Repository History
Explore all analyzed open source repositories

big_vision: Google Research's Codebase for Large-Scale Vision Models
big_vision is Google Research's official codebase for training large-scale vision models using Jax/Flax. It has been instrumental in developing prominent architectures like Vision Transformer, SigLIP, and MLP-Mixer. This repository offers a robust starting point for researchers to conduct scalable vision experiments on GPUs and Cloud TPUs, scaling seamlessly from single cores to distributed setups.
HunyuanVideo-Avatar: High-Fidelity Audio-Driven Human Animation
HunyuanVideo-Avatar is a cutting-edge project by Tencent-Hunyuan for high-fidelity, audio-driven human animation. Utilizing a multimodal diffusion transformer, it generates dynamic, emotion-controllable, and multi-character dialogue videos. This innovative system addresses critical challenges in character consistency, emotion alignment, and multi-character animation, making it suitable for diverse applications like e-commerce and social media.

OmniParser: A Vision-Based Tool for GUI Agent Screen Parsing
OmniParser is a comprehensive tool developed by Microsoft for parsing user interface screenshots into structured, understandable elements. It significantly enhances the ability of vision-based models, such as GPT-4V, to generate accurate actions grounded in specific regions of a GUI. This project aims to advance pure vision-based GUI agents by providing robust screen parsing capabilities.

CineScale: Unlocking 4K High-Resolution Cinematic Video Generation
CineScale is an innovative GitHub repository by Eyeline-Labs, extending FreeScale to enable high-resolution cinematic video generation. It provides models and tools to achieve up to 4K video output, leveraging diffusion models for advanced visual content creation. This project offers a robust framework for researchers and developers to generate stunning, high-definition videos.

StreamDiffusion: Real-Time Interactive Generation with Diffusion Pipelines
StreamDiffusion is an innovative diffusion pipeline designed for real-time interactive generation, significantly enhancing the performance of current diffusion-based image generation techniques. It offers a pipeline-level solution to achieve high-speed image and text-to-image generation, making interactive AI experiences more accessible. This project introduces several key features to optimize computational efficiency and GPU utilization.

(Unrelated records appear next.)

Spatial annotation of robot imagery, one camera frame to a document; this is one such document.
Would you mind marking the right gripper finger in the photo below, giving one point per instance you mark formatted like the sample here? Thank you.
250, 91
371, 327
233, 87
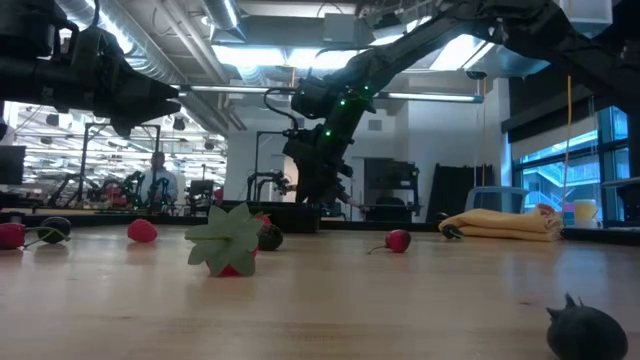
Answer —
334, 187
310, 187

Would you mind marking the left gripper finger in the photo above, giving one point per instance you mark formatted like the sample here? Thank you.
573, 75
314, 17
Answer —
147, 87
155, 110

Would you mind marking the small red berry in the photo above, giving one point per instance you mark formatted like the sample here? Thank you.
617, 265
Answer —
263, 220

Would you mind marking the bumpy blackberry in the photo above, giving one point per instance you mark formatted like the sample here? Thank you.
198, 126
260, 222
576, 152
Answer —
271, 239

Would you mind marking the red radish with thin root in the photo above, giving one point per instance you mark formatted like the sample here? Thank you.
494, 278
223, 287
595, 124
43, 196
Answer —
398, 241

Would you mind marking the strawberry with green leaves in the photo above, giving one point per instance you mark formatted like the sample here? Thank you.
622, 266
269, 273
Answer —
225, 237

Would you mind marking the red raspberry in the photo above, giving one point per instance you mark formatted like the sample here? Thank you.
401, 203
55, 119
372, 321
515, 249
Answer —
142, 231

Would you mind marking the shiny black olive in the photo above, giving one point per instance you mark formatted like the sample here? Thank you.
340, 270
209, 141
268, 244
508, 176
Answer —
452, 231

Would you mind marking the smooth dark round berry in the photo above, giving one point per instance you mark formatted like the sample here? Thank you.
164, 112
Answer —
55, 224

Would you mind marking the red cherry with green stem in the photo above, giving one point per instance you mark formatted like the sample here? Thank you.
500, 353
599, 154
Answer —
10, 236

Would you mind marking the black berry with pointed calyx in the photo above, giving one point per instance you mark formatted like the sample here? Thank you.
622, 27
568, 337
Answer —
585, 335

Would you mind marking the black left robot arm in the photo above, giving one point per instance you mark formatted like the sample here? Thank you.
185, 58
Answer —
30, 80

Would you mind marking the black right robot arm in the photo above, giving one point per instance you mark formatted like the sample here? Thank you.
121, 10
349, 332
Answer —
400, 52

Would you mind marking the background black robot arm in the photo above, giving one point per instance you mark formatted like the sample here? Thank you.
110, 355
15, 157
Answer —
272, 181

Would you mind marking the black equipment cart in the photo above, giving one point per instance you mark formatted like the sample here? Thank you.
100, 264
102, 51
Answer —
392, 185

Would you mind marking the person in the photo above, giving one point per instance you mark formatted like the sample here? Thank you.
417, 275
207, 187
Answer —
159, 180

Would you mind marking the long pendant light bar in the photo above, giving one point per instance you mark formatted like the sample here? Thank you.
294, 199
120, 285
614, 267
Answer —
425, 96

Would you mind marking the black standing panel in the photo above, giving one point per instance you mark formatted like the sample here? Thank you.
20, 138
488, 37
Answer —
457, 192

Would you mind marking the small dark screen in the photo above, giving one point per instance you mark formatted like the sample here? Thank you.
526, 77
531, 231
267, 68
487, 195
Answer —
11, 165

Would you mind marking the white and blue office chair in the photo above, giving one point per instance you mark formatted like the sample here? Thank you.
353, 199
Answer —
495, 199

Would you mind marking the pale yellow cup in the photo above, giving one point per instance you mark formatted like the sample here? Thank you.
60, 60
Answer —
585, 212

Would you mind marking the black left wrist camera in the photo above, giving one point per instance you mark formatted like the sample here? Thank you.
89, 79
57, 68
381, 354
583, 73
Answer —
89, 55

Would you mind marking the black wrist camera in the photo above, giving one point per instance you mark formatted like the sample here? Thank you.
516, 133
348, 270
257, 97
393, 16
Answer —
310, 97
89, 55

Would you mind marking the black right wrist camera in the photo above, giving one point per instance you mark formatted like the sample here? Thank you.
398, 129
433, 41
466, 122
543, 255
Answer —
310, 97

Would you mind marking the black aluminium table frame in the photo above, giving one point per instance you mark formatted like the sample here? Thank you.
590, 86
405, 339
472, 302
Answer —
175, 220

SyncTalk: High-Quality Talking Head Synthesis from CVPR 2024
SyncTalk is the official repository for a CVPR 2024 paper on talking head synthesis. This project focuses on generating highly synchronized lip movements, facial expressions, and stable head poses, while also restoring hair details for high-resolution video output. It leverages tri-plane hash representations to maintain subject identity effectively.
VGGT: Visual Geometry Grounded Transformer for Rapid 3D Scene Reconstruction
VGGT, the recipient of the CVPR 2025 Best Paper Award, is a Visual Geometry Grounded Transformer developed by Facebook AI and the Visual Geometry Group at Oxford. This innovative feed-forward neural network efficiently infers key 3D scene attributes, including camera parameters, depth maps, and 3D point tracks, from single or multiple images within seconds. It offers a powerful solution for rapid 3D reconstruction and scene understanding.
deepface: Lightweight Face Recognition and Facial Attribute Analysis Library
deepface is a powerful yet lightweight Python library for face recognition and facial attribute analysis. It offers capabilities for age, gender, emotion, and race prediction, wrapping state-of-the-art models for robust performance. Developers can easily integrate advanced facial analysis into their applications with just a few lines of code.
audio2photoreal: Synthesizing Photorealistic Codec Avatars from Audio
audio2photoreal is a powerful GitHub repository from Facebook Research that provides code and a dataset for generating photorealistic Codec Avatars driven solely from audio input. This project enables the synthesis of human embodiment in conversations, offering tools for training, testing, and running pretrained models to create lifelike digital representations. It represents a significant advancement in AI-driven computer graphics and virtual reality.
LivePortrait: Efficient Portrait Animation with Stitching and Retargeting Control
LivePortrait is an official PyTorch implementation for efficient portrait animation, bringing still images and videos to life with advanced stitching and retargeting control. It supports both human and animal subjects, offering various features like image-driven mode, regional control, and precise editing. Widely adopted by major video platforms, LivePortrait provides a robust solution for generating dynamic animated portraits.

Leffa: Controllable Person Image Generation with Flow Fields in Attention
Leffa is a unified framework for controllable person image generation, enabling precise manipulation of appearance through virtual try-on and pose via pose transfer. This project addresses the common issue of fine-grained textural detail distortion by learning flow fields in attention, guiding target queries to correct reference keys. It achieves state-of-the-art performance, maintaining high image quality while significantly reducing detail distortion.